Your goal – Transcribe, verbatim, every line from the start of the entries through the line that contains "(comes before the"; include both boundary lines and omit all others.
◇ ◇ ◇ ◇ ◇ ◇ ◇
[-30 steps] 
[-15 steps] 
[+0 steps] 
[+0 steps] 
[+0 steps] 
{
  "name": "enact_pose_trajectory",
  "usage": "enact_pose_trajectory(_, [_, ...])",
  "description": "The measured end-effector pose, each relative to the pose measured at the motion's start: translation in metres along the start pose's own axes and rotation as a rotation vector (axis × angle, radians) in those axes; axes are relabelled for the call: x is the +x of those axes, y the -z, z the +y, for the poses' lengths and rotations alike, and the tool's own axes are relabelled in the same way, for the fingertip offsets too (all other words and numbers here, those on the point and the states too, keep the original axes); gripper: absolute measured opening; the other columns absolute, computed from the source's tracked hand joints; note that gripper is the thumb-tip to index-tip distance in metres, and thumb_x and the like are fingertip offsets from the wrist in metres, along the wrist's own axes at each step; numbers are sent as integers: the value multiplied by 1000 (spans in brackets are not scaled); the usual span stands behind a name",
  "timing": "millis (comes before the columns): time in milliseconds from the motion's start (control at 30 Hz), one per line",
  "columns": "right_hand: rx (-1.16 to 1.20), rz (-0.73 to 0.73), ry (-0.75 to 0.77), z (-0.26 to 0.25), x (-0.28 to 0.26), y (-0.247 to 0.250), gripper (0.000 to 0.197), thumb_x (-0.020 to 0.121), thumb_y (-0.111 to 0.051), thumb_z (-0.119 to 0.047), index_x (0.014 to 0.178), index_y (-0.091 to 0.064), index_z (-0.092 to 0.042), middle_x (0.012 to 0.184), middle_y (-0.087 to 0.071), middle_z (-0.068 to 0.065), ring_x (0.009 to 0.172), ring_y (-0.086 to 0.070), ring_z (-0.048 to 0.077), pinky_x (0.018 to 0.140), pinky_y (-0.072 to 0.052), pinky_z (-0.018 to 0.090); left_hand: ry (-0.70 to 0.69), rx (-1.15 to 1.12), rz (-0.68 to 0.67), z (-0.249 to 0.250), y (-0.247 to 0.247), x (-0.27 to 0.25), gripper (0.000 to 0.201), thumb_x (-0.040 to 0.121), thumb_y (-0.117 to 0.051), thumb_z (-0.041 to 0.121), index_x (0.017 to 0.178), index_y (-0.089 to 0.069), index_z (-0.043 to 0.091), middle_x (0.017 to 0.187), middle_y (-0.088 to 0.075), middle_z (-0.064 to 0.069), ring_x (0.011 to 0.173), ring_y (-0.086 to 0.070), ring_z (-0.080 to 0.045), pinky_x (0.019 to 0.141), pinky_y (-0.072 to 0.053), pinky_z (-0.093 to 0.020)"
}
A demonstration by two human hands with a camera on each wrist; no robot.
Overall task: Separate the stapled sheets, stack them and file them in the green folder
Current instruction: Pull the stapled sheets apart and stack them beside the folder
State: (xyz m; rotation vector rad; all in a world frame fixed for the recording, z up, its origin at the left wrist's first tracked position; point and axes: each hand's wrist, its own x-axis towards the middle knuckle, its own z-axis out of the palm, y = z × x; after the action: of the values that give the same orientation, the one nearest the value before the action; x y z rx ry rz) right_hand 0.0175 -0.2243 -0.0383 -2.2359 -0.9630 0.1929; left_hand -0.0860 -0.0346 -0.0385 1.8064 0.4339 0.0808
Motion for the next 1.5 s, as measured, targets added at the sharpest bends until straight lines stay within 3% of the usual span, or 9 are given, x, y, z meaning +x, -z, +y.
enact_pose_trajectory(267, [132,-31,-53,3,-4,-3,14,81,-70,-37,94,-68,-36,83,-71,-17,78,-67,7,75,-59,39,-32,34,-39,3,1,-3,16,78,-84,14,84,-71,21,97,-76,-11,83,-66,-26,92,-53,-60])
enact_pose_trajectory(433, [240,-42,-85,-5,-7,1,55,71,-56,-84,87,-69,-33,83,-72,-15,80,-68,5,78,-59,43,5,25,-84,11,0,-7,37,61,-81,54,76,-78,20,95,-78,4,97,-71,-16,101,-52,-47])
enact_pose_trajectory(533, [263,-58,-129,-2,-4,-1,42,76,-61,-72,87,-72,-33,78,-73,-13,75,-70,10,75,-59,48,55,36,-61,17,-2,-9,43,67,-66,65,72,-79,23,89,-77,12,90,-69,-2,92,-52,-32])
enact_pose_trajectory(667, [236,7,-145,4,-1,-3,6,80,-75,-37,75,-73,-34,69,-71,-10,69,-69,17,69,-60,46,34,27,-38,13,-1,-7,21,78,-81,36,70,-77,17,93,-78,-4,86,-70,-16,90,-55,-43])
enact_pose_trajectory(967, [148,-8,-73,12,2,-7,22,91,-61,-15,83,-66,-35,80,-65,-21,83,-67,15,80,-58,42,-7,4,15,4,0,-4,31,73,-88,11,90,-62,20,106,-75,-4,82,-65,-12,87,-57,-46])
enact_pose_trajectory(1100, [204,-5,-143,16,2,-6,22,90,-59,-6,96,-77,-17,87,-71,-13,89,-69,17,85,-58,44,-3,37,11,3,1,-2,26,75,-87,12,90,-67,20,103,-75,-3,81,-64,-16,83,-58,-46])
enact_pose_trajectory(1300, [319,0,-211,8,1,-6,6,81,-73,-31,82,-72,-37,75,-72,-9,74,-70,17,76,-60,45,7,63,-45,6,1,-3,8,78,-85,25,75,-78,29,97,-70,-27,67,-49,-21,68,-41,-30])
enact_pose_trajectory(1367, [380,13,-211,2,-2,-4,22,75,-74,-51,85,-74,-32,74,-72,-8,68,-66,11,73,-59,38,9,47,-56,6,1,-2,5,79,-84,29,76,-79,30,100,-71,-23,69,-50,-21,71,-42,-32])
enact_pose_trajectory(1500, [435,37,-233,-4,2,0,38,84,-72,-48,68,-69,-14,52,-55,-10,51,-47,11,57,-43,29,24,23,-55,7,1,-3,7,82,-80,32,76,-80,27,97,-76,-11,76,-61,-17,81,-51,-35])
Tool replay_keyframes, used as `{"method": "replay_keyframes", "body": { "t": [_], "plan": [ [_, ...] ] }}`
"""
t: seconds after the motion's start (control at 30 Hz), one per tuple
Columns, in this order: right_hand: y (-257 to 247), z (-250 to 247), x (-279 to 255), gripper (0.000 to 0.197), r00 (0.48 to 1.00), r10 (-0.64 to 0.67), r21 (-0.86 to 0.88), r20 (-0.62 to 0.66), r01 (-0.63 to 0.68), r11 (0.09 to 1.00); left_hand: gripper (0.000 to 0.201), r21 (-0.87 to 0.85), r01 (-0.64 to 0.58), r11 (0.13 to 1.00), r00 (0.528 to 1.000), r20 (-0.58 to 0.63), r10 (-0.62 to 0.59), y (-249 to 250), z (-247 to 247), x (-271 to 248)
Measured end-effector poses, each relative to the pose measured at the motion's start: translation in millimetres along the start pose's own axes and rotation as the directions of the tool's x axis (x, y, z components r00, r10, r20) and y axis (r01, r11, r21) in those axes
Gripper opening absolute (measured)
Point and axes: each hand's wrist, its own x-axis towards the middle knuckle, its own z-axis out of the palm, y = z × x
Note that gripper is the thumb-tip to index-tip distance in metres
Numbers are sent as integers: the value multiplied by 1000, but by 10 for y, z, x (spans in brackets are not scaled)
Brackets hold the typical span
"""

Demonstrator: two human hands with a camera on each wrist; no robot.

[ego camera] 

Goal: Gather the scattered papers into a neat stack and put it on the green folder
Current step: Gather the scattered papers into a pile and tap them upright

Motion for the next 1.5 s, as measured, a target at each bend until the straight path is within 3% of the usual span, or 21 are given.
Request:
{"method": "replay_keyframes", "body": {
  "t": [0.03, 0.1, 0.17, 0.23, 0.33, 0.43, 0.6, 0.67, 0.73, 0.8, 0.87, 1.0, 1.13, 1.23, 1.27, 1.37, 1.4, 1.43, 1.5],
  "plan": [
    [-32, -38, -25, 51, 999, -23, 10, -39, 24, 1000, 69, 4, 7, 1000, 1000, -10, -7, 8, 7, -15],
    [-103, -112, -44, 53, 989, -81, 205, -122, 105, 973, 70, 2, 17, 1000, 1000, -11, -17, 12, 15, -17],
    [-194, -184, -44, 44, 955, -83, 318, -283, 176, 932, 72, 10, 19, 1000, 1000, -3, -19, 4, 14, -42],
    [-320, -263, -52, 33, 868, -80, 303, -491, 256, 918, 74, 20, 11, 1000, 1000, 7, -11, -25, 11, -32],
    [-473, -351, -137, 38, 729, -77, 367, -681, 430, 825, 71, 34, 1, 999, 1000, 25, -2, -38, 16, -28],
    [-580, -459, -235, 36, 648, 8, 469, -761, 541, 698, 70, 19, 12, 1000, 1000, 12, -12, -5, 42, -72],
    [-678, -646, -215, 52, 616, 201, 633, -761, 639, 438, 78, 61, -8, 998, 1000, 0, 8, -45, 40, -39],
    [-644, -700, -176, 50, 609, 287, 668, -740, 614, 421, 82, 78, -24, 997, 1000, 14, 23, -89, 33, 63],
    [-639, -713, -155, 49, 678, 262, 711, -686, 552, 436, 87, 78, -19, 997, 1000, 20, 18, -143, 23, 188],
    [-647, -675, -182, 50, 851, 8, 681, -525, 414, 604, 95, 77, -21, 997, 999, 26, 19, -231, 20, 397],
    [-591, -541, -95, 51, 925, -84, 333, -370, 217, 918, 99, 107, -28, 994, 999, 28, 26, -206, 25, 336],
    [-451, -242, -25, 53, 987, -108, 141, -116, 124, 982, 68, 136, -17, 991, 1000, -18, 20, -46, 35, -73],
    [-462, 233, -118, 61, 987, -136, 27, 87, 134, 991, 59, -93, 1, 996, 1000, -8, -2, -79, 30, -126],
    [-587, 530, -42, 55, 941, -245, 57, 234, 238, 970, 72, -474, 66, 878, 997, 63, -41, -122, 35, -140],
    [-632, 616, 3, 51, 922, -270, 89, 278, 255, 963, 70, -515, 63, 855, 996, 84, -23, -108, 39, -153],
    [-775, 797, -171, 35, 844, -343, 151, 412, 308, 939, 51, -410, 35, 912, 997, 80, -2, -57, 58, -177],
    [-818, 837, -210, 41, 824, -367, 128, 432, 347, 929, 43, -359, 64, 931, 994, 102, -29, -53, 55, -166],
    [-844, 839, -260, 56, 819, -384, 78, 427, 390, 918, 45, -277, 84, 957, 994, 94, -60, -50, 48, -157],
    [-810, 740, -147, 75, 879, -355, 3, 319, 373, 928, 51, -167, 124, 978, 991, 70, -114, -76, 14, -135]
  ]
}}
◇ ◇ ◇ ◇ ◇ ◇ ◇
Response area –
[-30 steps] 
[-15 steps] 
[+0 steps] 
[+0 steps] 
[+0 steps] 
{
  "name": "enact_pose_trajectory",
  "usage": "enact_pose_trajectory(_, [_, ...])",
  "description": "The measured end-effector pose, each relative to the pose measured at the motion's start: translation in metres along the start pose's own axes and rotation as a rotation vector (axis × angle, radians) in those axes; axes are relabelled for the call: x is the +x of those axes, y the -z, z the +y, for the poses' lengths and rotations alike, and the tool's own axes are relabelled in the same way, for the fingertip offsets too (all other words and numbers here, those on the point and the states too, keep the original axes); gripper: absolute measured opening; the other columns absolute, computed from the source's tracked hand joints; note that gripper is the thumb-tip to index-tip distance in metres, and thumb_x and the like are fingertip offsets from the wrist in metres, along the wrist's own axes at each step; numbers are sent as integers: the value multiplied by 1000 (spans in brackets are not scaled); the usual span stands behind a name",
  "timing": "millis (comes before the columns): time in milliseconds from the motion's start (control at 30 Hz), one per line",

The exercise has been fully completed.